* _TASK TO CARRY OUT_
In the entries below, the lines from the one with "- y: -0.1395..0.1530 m" through the one with "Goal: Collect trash" are to be copied exactly; both ends count.

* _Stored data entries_
====

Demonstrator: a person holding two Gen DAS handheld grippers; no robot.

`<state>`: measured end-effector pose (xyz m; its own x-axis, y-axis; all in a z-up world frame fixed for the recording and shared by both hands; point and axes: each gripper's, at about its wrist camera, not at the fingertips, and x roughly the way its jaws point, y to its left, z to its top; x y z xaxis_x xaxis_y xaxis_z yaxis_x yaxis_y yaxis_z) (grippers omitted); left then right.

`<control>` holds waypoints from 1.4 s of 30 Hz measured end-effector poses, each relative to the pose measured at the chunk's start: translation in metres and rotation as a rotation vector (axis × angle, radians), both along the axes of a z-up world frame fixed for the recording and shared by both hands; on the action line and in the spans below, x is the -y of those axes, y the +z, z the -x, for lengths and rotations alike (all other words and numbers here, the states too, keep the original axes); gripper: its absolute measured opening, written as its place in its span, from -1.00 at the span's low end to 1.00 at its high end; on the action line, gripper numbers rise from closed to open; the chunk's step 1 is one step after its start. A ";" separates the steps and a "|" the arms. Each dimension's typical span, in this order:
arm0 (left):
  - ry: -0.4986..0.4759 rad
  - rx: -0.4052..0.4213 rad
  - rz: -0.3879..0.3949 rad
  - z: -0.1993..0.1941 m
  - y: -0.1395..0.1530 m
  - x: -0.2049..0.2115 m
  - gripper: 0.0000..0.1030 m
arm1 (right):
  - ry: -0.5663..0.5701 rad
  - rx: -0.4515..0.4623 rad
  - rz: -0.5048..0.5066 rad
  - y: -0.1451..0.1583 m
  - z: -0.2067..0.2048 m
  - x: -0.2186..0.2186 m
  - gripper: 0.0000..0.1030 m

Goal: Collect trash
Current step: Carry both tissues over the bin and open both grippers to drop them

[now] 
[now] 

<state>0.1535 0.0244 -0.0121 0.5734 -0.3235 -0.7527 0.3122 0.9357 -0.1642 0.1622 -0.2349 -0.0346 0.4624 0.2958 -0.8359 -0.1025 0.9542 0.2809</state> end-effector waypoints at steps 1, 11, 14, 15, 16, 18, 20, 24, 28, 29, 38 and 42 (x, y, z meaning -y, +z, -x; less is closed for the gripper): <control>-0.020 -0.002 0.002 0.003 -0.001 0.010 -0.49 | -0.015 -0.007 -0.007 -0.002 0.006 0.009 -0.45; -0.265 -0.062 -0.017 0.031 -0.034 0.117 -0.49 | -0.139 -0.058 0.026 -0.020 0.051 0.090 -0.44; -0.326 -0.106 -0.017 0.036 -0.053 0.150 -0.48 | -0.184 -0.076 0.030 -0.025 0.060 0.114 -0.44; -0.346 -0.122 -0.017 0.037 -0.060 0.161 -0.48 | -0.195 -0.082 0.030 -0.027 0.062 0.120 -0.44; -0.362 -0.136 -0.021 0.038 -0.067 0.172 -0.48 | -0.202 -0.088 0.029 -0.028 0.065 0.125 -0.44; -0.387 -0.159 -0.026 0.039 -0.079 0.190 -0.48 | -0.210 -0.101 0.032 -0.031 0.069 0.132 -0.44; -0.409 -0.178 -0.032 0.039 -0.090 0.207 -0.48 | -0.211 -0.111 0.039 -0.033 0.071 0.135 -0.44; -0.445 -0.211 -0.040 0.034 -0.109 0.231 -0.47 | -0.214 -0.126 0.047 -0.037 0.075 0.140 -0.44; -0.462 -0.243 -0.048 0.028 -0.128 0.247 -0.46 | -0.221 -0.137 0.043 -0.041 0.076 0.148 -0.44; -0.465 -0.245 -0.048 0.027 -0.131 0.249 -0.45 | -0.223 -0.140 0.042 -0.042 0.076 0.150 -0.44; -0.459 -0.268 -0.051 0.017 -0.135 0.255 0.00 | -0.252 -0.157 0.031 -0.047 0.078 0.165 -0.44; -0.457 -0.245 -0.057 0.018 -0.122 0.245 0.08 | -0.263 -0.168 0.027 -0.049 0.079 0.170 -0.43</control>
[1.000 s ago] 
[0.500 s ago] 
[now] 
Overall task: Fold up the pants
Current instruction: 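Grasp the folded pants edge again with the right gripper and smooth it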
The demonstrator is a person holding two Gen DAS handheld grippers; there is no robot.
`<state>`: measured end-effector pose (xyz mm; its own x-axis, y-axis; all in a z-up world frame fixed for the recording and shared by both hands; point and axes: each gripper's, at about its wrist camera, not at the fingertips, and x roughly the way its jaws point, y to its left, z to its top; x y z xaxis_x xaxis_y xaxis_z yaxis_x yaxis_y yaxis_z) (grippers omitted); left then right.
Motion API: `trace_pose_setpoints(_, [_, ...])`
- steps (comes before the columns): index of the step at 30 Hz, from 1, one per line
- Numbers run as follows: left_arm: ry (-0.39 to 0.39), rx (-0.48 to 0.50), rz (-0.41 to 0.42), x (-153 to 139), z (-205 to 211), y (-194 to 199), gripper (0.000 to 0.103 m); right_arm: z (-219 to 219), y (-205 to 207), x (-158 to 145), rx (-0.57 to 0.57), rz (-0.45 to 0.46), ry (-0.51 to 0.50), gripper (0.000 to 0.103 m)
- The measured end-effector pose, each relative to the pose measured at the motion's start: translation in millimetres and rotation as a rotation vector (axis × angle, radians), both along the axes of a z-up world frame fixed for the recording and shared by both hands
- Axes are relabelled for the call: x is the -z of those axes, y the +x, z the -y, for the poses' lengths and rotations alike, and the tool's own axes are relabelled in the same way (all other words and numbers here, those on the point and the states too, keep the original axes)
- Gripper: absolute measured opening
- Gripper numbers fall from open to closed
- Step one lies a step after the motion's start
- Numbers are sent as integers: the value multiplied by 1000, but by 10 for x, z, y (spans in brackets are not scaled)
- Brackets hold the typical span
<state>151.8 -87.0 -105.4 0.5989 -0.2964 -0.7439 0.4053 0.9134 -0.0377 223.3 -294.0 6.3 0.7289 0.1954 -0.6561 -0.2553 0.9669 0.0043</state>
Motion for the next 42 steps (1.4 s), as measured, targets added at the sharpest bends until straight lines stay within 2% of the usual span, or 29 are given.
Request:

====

* _TASK OUTPUT_
  - y: -0.1395..0.1530 m
  - x: -0.2049..0.2115 m
  - gripper: 0.0000..0.1030 m
arm1 (right):
  - ry: -0.5663..0.5701 rad
  - rx: -0.4515..0.4623 rad
  - rz: -0.5048..0.5066 rad
  - y: -0.1451..0.1583 m
  - z: -0.2067..0.2048 m
  - x: -0.2186..0.2186 m
  - gripper: 0.0000..0.1030 m

Goal: Collect trash

With this, the exercise is finished.